The “hot hand” and problems with hypothesis testing

Gur Yaari writes:

Anyone who has ever watched a sports competition is familiar with expressions like “on fire”, “in the zone”, “on a roll”, “momentum” and so on. But what do these expressions really mean? In 1985 when Thomas Gilovich, Robert Vallone and Amos Tversky studied this phenomenon for the first time, they defined it as: “. . . these phrases express a belief that the performance of a player during a particular period is significantly better than expected on the basis of the player’s overall record”. Their conclusion was that what people tend to perceive as a “hot hand” is essentially a cognitive illusion caused by a misperception of random sequences. Until recently there was little, if any, evidence to rule out their conclusion. Increased computing power and new data availability from various sports now provide surprising evidence of this phenomenon, thus reigniting the debate.

Yaari goes on to some studies that have found time dependence in basketball, baseball, volleyball, and bowling.

Here are my quick thoughts:

1. The effects are certainly not zero. We are not machines, and anything that can affect our expectations (for example, our success in previous tries) should affect our performance.

2. The effects I’ve seen are small, on the order of 2 percentage points (for example, the probability of a success in some sports task might be 45% if you’re “hot” and 43% otherwise). Yaari presents his results in terms of p-values but I think it’s best to look at effect sizes directly in terms of probabilities.

3. There’s a huge amount of variation, not just between but also among players.
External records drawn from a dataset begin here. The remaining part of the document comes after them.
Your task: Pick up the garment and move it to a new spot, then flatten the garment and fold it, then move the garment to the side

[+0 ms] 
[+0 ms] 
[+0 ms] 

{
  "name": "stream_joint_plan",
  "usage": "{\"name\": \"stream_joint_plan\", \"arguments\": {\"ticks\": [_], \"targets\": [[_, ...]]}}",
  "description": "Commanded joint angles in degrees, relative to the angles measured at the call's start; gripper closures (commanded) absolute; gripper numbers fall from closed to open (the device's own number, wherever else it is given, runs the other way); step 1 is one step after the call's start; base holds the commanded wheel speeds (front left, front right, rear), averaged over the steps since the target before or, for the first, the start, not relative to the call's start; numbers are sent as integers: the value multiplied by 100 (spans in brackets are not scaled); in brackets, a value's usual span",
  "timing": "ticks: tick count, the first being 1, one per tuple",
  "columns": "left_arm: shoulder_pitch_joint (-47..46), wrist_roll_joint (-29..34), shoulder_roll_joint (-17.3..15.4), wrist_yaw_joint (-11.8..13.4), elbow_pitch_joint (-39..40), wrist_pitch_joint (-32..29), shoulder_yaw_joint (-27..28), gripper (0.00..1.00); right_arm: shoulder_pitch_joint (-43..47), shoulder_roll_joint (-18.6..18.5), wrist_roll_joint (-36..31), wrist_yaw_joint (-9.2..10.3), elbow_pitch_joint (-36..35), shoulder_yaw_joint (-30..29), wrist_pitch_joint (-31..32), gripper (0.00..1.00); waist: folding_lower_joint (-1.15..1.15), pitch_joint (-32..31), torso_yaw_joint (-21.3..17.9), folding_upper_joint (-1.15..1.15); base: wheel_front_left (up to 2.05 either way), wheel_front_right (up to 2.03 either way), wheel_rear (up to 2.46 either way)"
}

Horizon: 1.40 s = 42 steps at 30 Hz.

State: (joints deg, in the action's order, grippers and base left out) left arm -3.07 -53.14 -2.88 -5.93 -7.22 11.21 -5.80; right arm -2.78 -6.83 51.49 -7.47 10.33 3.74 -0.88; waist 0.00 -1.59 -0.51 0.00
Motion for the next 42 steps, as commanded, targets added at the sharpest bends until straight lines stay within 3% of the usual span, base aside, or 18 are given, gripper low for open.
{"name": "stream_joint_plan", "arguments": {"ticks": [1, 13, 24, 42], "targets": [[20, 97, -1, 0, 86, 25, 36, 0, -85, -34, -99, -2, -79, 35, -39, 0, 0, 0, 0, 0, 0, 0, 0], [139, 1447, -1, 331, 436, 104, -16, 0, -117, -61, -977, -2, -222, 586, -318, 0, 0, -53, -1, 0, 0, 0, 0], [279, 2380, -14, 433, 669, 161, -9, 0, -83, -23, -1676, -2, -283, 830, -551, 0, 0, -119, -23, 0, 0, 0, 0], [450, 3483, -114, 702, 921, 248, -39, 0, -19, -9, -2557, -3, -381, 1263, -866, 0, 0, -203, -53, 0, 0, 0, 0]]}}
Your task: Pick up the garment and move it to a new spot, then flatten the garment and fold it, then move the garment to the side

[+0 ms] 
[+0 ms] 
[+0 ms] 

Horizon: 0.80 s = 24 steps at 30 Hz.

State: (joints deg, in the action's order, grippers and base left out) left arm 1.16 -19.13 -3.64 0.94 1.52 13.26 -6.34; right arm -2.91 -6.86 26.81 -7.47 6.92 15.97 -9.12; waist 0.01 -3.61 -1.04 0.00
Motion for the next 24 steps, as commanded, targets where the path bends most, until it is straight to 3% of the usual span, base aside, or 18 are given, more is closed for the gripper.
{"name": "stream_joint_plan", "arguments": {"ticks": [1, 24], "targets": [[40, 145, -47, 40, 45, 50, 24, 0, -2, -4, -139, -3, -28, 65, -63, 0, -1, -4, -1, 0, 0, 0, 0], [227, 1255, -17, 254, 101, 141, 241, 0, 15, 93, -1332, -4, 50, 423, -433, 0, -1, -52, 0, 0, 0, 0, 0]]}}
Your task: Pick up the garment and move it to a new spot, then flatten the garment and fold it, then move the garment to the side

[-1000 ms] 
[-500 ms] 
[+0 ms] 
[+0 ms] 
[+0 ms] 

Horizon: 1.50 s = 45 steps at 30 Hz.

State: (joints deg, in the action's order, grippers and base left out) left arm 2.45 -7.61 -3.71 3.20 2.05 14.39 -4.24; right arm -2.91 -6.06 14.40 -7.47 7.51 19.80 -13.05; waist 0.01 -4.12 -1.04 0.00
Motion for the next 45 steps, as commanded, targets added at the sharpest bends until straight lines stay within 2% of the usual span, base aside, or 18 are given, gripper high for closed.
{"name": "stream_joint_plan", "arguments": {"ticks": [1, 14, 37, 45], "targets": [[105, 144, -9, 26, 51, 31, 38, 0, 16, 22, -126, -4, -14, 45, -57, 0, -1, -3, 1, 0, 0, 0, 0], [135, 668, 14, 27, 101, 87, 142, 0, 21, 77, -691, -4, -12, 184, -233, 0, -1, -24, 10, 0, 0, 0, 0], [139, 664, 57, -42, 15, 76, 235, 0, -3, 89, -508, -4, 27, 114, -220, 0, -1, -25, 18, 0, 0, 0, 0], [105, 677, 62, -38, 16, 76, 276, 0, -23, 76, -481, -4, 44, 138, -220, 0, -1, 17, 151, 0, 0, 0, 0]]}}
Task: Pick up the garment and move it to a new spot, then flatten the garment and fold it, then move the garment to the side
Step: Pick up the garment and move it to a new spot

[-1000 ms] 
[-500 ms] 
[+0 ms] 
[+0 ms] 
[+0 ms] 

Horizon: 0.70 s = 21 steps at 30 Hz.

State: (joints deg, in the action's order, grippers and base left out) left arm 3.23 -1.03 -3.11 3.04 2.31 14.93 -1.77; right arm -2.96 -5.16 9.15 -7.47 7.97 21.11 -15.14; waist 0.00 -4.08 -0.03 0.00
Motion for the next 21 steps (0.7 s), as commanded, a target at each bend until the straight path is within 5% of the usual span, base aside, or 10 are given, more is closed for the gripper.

Sometimes if you succeed you will stay relaxed and focused, other times you can succeed and get overconfidence.

4. Whatever the latest results on particular sports, I can’t see anyone overturning the basic finding of Gilovich, Vallone, and Tversky that players and spectators alike will perceive the hot hand even when it does not exist and dramatically overestimate the magnitude and consistency of any hot-hand phenomenon that does exist.

In summary, this is yet another problem where much is lost by going down the standard route of null hypothesis testing. Better, in my view, to start with the admission of variation in the effect and go from there.

14 thoughts on “The “hot hand” and problems with hypothesis testing

  1. Is this a problem with hypothesis testing or looking at things on average? To me they are similar issues, but making claims about what the hot hand idea is on average seems to be the more dangerous presumption. Am I wrong in thinking this? A lot of studies seem to be fixated on the ATE (importantly), but is it always applicable?

  2. Point 3 really sticks with me.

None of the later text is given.